Im Gegensatz zu Offizier Preston gaben die Severos sehr milde Bestrafungen ab. Aber an Offizier Preston wollte Kieran gar nicht nachdenken. Der Mann war durch und durch grausam und ohne Mitgefühl. Dennoch änderte das nichts daran, dass er tief in seinem Herzen ein Feigling und ein Häufchen Elend war. Im Stillen wünschte der Mutant sich, den Mann, als er seine Gefühle wiedererlangt hatte, aufgesucht zu haben. Wie ein rachsüchtiger Dämon wäre Kieran aus dem Nichts vor ihm erschienen und hätte sich ausgiebig für das revanchiert, was der Offizier ihm angetan hatte. Aber Kieran war klug genug gewesen, nicht zurückzukehren.

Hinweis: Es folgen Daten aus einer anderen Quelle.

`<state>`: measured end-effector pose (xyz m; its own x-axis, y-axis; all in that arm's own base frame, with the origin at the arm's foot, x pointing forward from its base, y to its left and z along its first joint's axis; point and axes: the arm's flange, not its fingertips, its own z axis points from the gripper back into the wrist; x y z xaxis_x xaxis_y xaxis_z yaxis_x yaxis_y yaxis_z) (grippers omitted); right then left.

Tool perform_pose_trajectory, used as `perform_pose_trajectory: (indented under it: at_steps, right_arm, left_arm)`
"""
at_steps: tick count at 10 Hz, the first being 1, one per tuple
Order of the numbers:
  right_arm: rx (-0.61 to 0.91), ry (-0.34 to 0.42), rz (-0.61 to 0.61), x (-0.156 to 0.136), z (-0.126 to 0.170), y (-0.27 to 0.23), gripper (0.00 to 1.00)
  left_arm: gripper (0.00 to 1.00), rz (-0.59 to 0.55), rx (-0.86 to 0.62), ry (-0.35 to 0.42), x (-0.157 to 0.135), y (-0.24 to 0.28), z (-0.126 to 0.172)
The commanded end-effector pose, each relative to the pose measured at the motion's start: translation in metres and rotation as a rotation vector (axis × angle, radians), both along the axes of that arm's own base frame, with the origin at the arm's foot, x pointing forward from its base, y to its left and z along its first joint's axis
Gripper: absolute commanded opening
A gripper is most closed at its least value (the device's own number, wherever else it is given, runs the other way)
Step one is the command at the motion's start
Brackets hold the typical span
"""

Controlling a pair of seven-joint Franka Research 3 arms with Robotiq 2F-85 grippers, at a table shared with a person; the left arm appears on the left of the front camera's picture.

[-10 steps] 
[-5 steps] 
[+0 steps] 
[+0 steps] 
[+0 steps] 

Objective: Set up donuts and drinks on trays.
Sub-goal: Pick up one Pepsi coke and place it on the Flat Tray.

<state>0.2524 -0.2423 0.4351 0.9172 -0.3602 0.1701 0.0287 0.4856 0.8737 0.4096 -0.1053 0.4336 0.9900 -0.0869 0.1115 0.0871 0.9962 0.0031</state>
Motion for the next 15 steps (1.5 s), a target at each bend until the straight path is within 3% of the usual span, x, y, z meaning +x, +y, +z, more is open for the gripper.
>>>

„Neununddreißig, tu endlich mal etwas Sinnvolles!" Mit verkniffener Miene war Mr Severo hinter ihm aufgetaucht. Der Mann stellte sich etwas aufrechter hin und hob das Kinn an. Als ob Kieran dieses Gehabe einschüchtern könnte. Der alte Mann begriff es einfach nicht. Aber es war nicht an ihm, den Menschen zu belehren.
„Da, siehst du das? Der Mülleimer quillt schon wieder über. Hast du keine Augen im Kopf?" Drohend hob Mr Severo seinen Zeigefinger. Die kleinen Augen blitzten dem Mutanten herablassend entgegen. „Wofür ist deine verfluchte Mutation gut, wenn du noch nicht einmal erkennen kannst, wann der Müll rausgebracht werden muss? Wie es aussieht, scheinst du Bestrafungen zu mögen. Und jetzt beeil dich!" Mr Severo schnaubte einmal abfällig, ehe er Kieran allein zurück ließ.
Dieser warf einen kurzen Blick auf den Mülleimer, der noch nicht einmal zur Hälfte gefüllt war. Eines Tages würden die Severos büßen. Und Kieran würde es genießen.
Er griff nach der Mülltüte, zog sie heraus und knotete sie zusammen. Dann verließ er das Haus. Warm schien ihm die Sonne ins Gesicht. Langsam wich der Frühling dem Sommer. Das Grundstück der Severos war alles andere als schön oder gar gemütlich. Das Haus ragte hoch und bedrohlich in den Himmel. Die Fassade war ironischerweise – wie sollte es anders sein? – weiß gestrichen worden. Kieran hasste das Haus abgrundtief. Der Vorgarten bestand beinahe ausschließlich aus einer einfachen, aber pingelig oft gemähten Wiese, die bloß durch einen schmalen, geschlängelten Weg durchbrochen wurde, der zur Haustür führte. Das Grundstück wurde von einem silbernen, hohen Zaun eingegrenzt, der es vom Gehweg trennte und Kieran an einen Gefängniszaun erinnerte, das das gesamte Grundstück sowie die Bewohner einsperrte.
Die Mülltonne befand sich auf der anderen Seite des Zauns, sodass die Mülltonnen auch geleert werden konnten. Wie so oft inspizierte Kieran zuerst seine Umgebung, ehe er den Vorgarten betrat. Vögel zwitscherten fröhlich ihr Lied, aber die anderen Villen in der Straße erschienen ruhig. Um diese Zeit liefen keine Fußgänger die Gehwege entlang oder wässerten ihre Pflanzen. Auf der gegenüberliegenden Straßenseite verschluckte der Wald das Licht der Sonne und tauchte den Boden in Schatten.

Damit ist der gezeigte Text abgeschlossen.